What to do -
Filter the data below for the string "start" and copy each matching line.
#### Data listing ####
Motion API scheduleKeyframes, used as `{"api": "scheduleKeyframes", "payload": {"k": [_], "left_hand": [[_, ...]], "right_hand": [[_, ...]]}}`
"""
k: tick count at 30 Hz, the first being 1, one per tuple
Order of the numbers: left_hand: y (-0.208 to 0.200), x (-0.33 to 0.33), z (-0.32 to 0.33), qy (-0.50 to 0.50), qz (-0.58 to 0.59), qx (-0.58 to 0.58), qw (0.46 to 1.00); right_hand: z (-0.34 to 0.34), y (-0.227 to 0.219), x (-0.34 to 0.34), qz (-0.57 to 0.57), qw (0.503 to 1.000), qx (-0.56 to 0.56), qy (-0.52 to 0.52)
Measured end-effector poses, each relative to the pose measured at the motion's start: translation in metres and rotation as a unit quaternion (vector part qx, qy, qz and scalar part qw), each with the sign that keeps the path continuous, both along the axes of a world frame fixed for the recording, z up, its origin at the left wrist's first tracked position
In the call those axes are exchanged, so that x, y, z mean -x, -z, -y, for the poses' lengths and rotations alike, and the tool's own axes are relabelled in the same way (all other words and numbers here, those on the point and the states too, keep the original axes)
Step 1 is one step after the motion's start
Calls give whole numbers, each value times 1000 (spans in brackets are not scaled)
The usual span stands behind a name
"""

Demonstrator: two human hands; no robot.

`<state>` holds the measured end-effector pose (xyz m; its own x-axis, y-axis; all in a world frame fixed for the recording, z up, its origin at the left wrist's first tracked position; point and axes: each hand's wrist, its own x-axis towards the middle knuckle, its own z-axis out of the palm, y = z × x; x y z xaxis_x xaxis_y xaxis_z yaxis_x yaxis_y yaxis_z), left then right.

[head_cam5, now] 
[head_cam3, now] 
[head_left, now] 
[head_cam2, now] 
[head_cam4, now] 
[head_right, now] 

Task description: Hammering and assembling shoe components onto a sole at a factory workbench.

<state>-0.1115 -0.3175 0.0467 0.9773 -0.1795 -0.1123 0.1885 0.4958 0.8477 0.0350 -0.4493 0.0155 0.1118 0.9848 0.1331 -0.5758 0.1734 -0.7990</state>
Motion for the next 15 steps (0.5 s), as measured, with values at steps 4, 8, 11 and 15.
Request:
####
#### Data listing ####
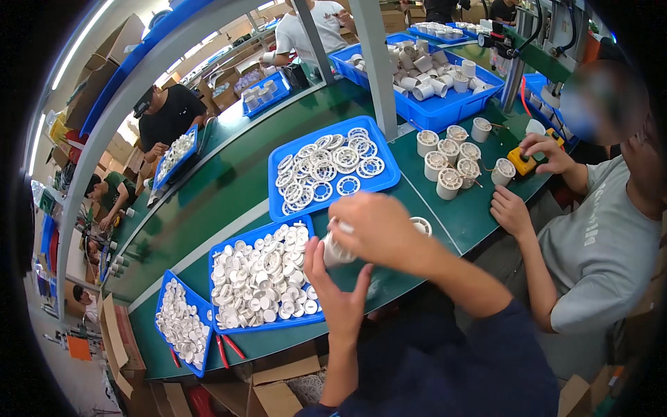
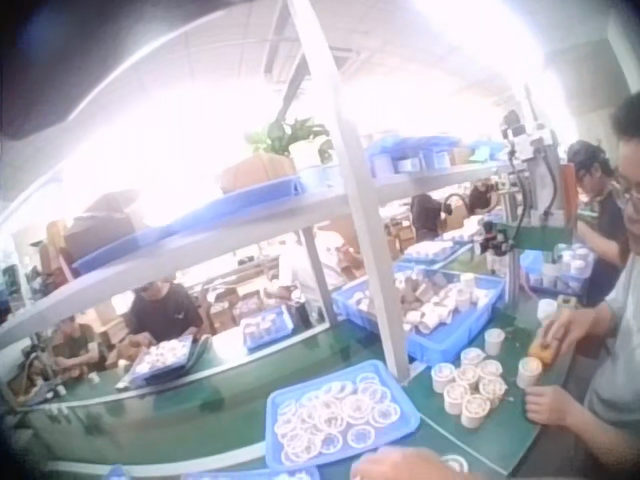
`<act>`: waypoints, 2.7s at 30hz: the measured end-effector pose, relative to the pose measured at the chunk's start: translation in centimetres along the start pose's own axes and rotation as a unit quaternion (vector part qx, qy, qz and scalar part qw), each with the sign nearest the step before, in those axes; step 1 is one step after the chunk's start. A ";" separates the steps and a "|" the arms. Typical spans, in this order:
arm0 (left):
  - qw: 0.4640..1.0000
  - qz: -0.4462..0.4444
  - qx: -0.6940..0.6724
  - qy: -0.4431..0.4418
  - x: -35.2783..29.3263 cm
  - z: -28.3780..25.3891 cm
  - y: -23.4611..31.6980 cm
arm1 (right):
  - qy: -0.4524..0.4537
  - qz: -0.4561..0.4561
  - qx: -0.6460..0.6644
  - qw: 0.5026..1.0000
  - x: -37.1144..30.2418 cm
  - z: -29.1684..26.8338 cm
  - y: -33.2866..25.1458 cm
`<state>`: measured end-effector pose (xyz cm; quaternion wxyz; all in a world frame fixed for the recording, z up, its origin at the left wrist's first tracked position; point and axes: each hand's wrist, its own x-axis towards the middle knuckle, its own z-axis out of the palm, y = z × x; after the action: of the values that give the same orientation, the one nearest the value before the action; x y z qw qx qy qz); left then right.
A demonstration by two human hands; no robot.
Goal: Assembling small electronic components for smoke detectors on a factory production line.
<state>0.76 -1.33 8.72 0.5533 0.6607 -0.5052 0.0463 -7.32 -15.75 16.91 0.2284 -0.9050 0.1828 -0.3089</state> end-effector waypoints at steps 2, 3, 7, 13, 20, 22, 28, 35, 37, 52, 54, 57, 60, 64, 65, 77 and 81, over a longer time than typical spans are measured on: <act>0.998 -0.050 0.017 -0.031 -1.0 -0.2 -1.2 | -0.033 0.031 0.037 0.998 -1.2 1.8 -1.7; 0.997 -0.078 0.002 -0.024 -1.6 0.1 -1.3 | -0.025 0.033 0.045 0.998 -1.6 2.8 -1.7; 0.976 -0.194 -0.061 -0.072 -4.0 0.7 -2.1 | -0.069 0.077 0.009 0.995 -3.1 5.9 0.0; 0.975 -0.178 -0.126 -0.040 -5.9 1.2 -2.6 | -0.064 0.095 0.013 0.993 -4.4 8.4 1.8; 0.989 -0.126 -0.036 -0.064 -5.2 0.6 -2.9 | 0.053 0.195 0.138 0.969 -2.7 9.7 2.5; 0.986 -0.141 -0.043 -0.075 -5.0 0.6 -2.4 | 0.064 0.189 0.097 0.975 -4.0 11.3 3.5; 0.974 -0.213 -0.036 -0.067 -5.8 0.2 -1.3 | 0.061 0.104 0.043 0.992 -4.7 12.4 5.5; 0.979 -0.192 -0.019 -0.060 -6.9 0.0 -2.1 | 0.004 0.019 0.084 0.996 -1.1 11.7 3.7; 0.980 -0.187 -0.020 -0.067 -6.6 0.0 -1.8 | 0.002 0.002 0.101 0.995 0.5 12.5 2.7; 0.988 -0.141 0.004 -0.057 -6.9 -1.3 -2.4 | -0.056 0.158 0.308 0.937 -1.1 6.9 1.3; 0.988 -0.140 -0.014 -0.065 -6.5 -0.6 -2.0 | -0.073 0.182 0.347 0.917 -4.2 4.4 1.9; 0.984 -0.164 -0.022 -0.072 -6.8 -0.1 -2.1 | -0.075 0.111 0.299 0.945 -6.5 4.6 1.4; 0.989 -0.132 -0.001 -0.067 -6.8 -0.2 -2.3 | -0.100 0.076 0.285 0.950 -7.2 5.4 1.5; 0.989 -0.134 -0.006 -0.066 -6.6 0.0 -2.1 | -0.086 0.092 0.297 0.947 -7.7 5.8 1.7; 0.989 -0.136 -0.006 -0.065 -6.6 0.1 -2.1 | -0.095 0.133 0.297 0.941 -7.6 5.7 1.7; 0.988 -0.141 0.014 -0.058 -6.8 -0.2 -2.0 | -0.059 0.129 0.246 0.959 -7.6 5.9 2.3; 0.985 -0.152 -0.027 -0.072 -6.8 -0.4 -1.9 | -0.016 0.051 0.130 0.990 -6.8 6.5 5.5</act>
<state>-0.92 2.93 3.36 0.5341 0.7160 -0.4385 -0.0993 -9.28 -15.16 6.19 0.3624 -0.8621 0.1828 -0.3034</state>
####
Task result -
Measured end-effector poses, each relative to the pose measured at the motion's start: translation in metres and rotation as a unit quaternion (vector part qx, qy, qz and scalar part qw), each with the sign that keeps the path continuous, both along the axes of a world frame fixed for the recording, z up, its origin at the left wrist's first tracked position
Step 1 is one step after the motion's start
`<act>`: waypoints, 2.7s at 30hz: the measured end-effector pose, relative to the pose measured at the chunk's start: translation in centimetres along the start pose's own axes and rotation as a unit quaternion (vector part qx, qy, qz and scalar part qw), each with the sign nearest the step before, in those axes; step 1 is one step after the chunk's start. A ";" separates the steps and a "|" the arms. Typical spans, in this order:

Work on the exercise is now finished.